* What you will do
Starting at the first line of the data below, write out each line exactly until you reach the line containing "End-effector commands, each", and include that line too.

Segment Start: Given information

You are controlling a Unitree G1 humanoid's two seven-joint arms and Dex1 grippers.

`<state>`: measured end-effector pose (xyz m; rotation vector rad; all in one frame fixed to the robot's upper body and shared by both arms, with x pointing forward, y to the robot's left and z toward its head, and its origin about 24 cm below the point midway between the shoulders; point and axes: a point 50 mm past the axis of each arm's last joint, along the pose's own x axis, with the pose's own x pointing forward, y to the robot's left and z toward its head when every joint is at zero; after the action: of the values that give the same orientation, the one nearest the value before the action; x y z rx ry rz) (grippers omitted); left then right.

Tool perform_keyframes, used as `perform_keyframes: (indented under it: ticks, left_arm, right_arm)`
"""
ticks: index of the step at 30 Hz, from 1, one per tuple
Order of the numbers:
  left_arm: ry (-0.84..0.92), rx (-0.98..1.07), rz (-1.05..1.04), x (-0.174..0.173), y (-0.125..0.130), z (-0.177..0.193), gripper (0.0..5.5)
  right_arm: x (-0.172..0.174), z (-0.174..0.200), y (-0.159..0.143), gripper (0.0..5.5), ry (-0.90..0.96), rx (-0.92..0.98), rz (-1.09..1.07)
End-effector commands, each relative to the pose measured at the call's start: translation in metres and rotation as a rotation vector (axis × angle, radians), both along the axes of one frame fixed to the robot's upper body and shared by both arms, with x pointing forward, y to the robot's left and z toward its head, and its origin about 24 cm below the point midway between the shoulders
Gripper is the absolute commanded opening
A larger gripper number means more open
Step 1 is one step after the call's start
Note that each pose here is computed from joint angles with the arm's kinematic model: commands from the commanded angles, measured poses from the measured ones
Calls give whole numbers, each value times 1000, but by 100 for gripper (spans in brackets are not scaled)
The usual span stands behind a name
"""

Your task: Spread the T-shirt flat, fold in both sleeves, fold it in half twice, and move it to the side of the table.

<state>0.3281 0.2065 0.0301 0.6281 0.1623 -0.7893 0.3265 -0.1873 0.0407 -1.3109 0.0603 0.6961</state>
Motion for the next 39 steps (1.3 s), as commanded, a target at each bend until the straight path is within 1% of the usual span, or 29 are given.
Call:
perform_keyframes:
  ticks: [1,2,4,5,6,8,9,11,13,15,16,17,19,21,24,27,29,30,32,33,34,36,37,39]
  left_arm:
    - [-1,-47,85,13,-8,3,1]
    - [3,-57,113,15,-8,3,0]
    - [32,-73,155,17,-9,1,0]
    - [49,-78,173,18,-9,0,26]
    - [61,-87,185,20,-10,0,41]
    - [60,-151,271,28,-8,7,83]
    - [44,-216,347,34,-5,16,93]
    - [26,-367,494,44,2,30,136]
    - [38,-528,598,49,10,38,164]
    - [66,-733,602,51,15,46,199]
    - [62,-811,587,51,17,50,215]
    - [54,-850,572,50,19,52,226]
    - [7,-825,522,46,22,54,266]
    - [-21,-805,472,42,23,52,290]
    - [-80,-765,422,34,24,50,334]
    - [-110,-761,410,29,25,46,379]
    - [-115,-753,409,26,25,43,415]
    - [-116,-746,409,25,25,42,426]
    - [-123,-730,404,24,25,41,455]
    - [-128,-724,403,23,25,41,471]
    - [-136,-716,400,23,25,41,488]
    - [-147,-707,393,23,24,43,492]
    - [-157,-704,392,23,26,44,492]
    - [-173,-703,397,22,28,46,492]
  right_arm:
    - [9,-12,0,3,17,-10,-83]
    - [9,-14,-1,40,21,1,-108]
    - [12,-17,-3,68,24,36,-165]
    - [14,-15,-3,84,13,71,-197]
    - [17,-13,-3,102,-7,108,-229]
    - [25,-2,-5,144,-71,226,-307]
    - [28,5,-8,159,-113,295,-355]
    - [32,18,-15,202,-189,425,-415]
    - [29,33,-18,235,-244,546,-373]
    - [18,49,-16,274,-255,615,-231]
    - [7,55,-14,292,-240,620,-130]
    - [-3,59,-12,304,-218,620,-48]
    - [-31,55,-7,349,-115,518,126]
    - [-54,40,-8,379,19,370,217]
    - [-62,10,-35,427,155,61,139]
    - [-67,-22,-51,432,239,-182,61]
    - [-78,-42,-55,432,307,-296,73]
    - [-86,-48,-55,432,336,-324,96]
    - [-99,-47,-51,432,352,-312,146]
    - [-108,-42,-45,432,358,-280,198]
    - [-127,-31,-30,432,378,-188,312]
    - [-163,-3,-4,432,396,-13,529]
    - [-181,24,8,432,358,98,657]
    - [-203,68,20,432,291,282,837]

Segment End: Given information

* Result for this task
You are controlling a Unitree G1 humanoid's two seven-joint arms and Dex1 grippers.

`<state>`: measured end-effector pose (xyz m; rotation vector rad; all in one frame fixed to the robot's upper body and shared by both arms, with x pointing forward, y to the robot's left and z toward its head, and its origin about 24 cm below the point midway between the shoulders; point and axes: a point 50 mm past the axis of each arm's last joint, along the pose's own x axis, with the pose's own x pointing forward, y to the robot's left and z toward its head when every joint is at zero; after the action: of the values that give the same orientation, the one nearest the value before the action; x y z rx ry rz) (grippers omitted); left then right.

Tool perform_keyframes, used as `perform_keyframes: (indented under it: ticks, left_arm, right_arm)`
"""
ticks: index of the step at 30 Hz, from 1, one per tuple
Order of the numbers:
  left_arm: ry (-0.84..0.92), rx (-0.98..1.07), rz (-1.05..1.04), x (-0.174..0.173), y (-0.125..0.130), z (-0.177..0.193), gripper (0.0..5.5)
  right_arm: x (-0.172..0.174), z (-0.174..0.200), y (-0.159..0.143), gripper (0.0..5.5), ry (-0.90..0.96), rx (-0.92..0.98), rz (-1.09..1.07)
End-effector commands, each relative to the pose measured at the call's start: translation in metres and rotation as a rotation vector (axis × angle, radians), both along the axes of one frame fixed to the robot's upper body and shared by both arms, with x pointing forward, y to the robot's left and z toward its head, and its origin about 24 cm below the point midway between the shoulders

The answer is finished.